Bug 1990826
| Summary: | New non-secure and secure routes without hsts annotation fail to get created in globally enforced hsts domain resources | ||
|---|---|---|---|
| Product: | OpenShift Container Platform | Reporter: | Arvind iyengar <aiyengar> |
| Component: | Networking | Assignee: | Candace Holman <cholman> |
| Networking sub component: | router | QA Contact: | Arvind iyengar <aiyengar> |
| Status: | CLOSED ERRATA | Docs Contact: | |
| Severity: | high | ||
| Priority: | high | CC: | aos-bugs, cholman, mmasters |
| Version: | 4.9 | ||
| Target Milestone: | --- | ||
| Target Release: | 4.9.0 | ||
| Hardware: | Unspecified | ||
| OS: | Unspecified | ||
| Whiteboard: | |||
| Fixed In Version: | Doc Type: | If docs needed, set a value | |
| Doc Text: | Story Points: | --- | |
| Clone Of: | Environment: | ||
| Last Closed: | 2021-10-18 17:45:05 UTC | Type: | Bug |
| Regression: | --- | Mount Type: | --- |
| Documentation: | --- | CRM: | |
| Verified Versions: | Category: | --- | |
| oVirt Team: | --- | RHEL 7.3 requirements from Atomic Host: | |
| Cloudforms Team: | --- | Target Upstream Version: | |
| Embargoed: | |||
Verified in "4.9.0-0.ci.test-2021-08-17-062351-ci-ln-5bhh0h2-latest" latest Ci image.

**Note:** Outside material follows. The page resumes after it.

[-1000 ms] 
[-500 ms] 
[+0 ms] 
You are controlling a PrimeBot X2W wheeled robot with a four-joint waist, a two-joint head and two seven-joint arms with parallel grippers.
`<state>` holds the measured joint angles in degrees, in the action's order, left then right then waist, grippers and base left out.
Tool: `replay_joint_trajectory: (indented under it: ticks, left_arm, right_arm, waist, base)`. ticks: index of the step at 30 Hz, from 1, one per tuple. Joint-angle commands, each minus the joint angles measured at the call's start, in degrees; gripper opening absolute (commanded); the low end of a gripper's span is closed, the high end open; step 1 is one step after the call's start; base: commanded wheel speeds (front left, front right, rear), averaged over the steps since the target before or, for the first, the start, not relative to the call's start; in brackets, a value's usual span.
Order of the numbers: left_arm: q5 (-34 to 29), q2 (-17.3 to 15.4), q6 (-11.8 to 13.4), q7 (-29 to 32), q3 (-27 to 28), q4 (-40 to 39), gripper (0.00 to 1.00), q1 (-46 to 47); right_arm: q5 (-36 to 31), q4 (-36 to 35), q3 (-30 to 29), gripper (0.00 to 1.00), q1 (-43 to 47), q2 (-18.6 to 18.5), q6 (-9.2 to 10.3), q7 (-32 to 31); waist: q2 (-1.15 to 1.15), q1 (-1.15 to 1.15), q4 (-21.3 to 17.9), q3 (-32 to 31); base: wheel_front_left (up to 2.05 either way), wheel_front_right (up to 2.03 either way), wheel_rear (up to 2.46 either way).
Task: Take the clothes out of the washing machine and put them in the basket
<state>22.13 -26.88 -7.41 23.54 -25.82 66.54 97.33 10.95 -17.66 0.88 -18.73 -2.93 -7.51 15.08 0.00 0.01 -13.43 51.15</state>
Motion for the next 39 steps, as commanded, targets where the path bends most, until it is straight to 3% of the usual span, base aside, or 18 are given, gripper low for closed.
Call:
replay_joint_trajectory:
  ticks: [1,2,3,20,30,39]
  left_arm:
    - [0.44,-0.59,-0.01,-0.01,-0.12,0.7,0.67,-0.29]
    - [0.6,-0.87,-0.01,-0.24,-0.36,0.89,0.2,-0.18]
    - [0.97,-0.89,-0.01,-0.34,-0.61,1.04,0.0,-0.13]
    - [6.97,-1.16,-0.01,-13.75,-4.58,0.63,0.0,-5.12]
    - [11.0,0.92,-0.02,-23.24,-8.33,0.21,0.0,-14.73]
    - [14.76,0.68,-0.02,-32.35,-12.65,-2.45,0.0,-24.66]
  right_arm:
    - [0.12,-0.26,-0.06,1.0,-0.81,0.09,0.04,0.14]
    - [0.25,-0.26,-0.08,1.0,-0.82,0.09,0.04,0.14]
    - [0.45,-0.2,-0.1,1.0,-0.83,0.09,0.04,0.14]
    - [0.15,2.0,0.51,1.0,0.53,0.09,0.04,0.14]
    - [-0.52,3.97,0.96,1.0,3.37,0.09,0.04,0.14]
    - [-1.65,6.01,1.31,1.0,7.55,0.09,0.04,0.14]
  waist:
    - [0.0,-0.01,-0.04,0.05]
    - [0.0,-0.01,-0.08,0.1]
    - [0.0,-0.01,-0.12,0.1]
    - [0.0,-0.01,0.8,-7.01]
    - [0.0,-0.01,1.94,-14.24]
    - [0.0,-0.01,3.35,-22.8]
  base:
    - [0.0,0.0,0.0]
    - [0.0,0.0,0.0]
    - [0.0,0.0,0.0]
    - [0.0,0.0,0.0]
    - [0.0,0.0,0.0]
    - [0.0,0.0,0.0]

With this fix in place, the following are the set of observations made with HSTS enforced domain:
- new non-TLS routes can be added with "oc expose" command.
- new non-TLS routes can be added via templates with "oc create -f" command.
- new TLS route cannot be added via "oc expose" or "oc create route" command due to no hsts annotation options with the command.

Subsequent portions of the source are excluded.